Светлый фон

Тонкие и невысокие перегородки с трудом отделяли Валенсию от мужчин, сидевших по обе стороны от нее. За семнадцать проведенных здесь лет она так и не познакомилась с ними, и желания познакомиться не возникло ни у нее, ни у них. Один время от времени посылал намек на улыбку в направлении Валенсии, как бы признавая ее присутствие, другой же постоянно смотрел прямо перед собой. Оба были среднего возраста, оба носили очки с толстыми стеклами и усы, возможно компенсируя нехватку волос на затылке или, возможно, из-за социального давления, выражавшегося в стремлении быть как все. Оба напоминали не совсем одинаковые книжные полки.

Все остальные в «Уэст-Парке», когда Валенсия осмеливалась обвести помещение взглядом, сливались в огромную хаотичную массу, но в ее голове они все выглядели такими же одинаковыми, как и ее соседи, и двигались совершенно синхронно. В воображении Валенсии только один из них был человеком, прототипом некой странной корпорации, производившей социально неловких роботов для работы в колл-центрах, потому что никто другой работать в таком месте не хотел. Роботов с затуманенными глазами, редкими волосами, запахом изо рта и плоскими, скучными голосами.
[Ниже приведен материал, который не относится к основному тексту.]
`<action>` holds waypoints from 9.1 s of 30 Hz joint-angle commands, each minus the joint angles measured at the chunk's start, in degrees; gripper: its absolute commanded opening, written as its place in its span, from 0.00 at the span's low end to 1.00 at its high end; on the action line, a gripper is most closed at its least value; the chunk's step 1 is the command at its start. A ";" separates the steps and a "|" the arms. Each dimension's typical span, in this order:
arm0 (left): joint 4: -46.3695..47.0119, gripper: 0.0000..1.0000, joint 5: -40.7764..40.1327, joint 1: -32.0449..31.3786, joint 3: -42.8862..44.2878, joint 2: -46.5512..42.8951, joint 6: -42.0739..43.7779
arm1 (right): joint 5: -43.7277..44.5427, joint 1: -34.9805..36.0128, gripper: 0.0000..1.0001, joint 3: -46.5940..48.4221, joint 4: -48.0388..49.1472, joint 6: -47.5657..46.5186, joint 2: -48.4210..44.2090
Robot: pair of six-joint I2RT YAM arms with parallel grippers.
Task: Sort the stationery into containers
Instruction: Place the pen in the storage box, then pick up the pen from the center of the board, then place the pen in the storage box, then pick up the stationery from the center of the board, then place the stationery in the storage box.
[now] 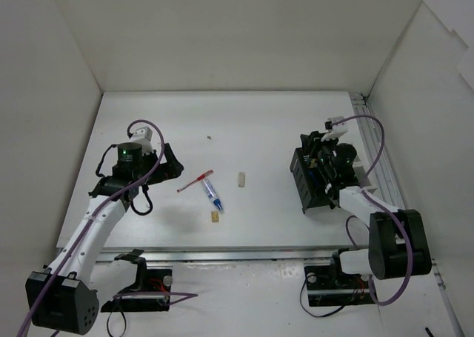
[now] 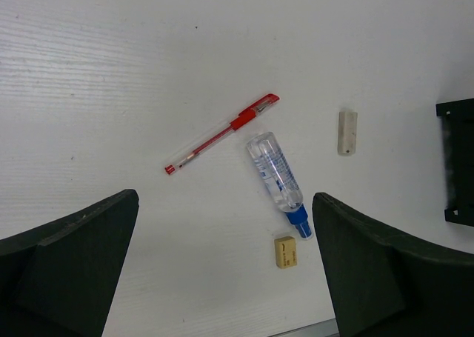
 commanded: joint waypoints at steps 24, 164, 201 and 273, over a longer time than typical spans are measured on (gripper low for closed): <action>1.22 1.00 -0.13 -1.60 3.38 6.92 6.95 | 10.45 25.43 0.98 19.81 -39.95 -13.88 -12.12; 3.25 1.00 -1.98 -18.65 9.71 6.40 16.98 | 45.71 17.70 0.46 -1.12 -36.17 2.91 -31.34; 1.40 0.96 -2.42 -17.86 13.75 37.85 -7.63 | 36.21 27.90 0.98 9.00 -42.42 -3.06 -27.49; 12.64 0.17 -3.13 -18.92 18.76 20.73 -31.98 | 24.87 47.94 0.00 19.46 -4.01 -15.37 10.84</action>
Итак, вот люди, на которых она будет смотреть, и вот место, но была еще и конкретная точка, в которой – на этот счет не было ни малейших сомнений – ей предстояло умереть: жесткое, но хорошо просиженное офисное кресло. Валенсия представляла, как будет сидеть в нем, связанная со столом телефонным шнуром, глядя на фотографию, шесть на четыре, картины с птицей, пришпиленной к стене кабинки за компьютером. Чтобы представить, как все произойдет, ей не нужно было принимать во внимание глубинную механику тела, хватало основ.

День будет восприниматься как обычный, совершенно нормальный, пока не перестанет восприниматься вообще.

Легкие откажутся делать то, что им полагается делать, и сердце замедлится и остановится. Она откроет рот, но из него не выйдет ничего, кроме выдоха – какой-то хрупкой, изящной штучки в перьях (разумеется, последний вдох должен быть чем-то таким, что можно увидеть).

Мысли остановятся… Это была ее любимая часть. Мысли остановятся.

Мысли остановятся.

Голова свесится вперед, и она испытает краткий миг облегчения – ее не надо больше держать прямо. Птичка на картинке вспорхнет, веки упадут. Бежевое пятно. Стол. Некто на другом конце линии скажет: «Алло? Алло?..», и грохот упавшего телефона станет последним, что отзовется эхом в ее старом, умершем черепе.

Она умрет, не испытав ничего, кроме вот этого, проведя бо́льшую часть жизни пленницей кабинки. Но ее смерть будет легкой, и думать о ней было легко. Никаких ужасов, никакой карусели насилия. Никаких острых углов, брызг крови, злых, нехороших людей… только картинка на стене, стул и компьютер в море странных роботов.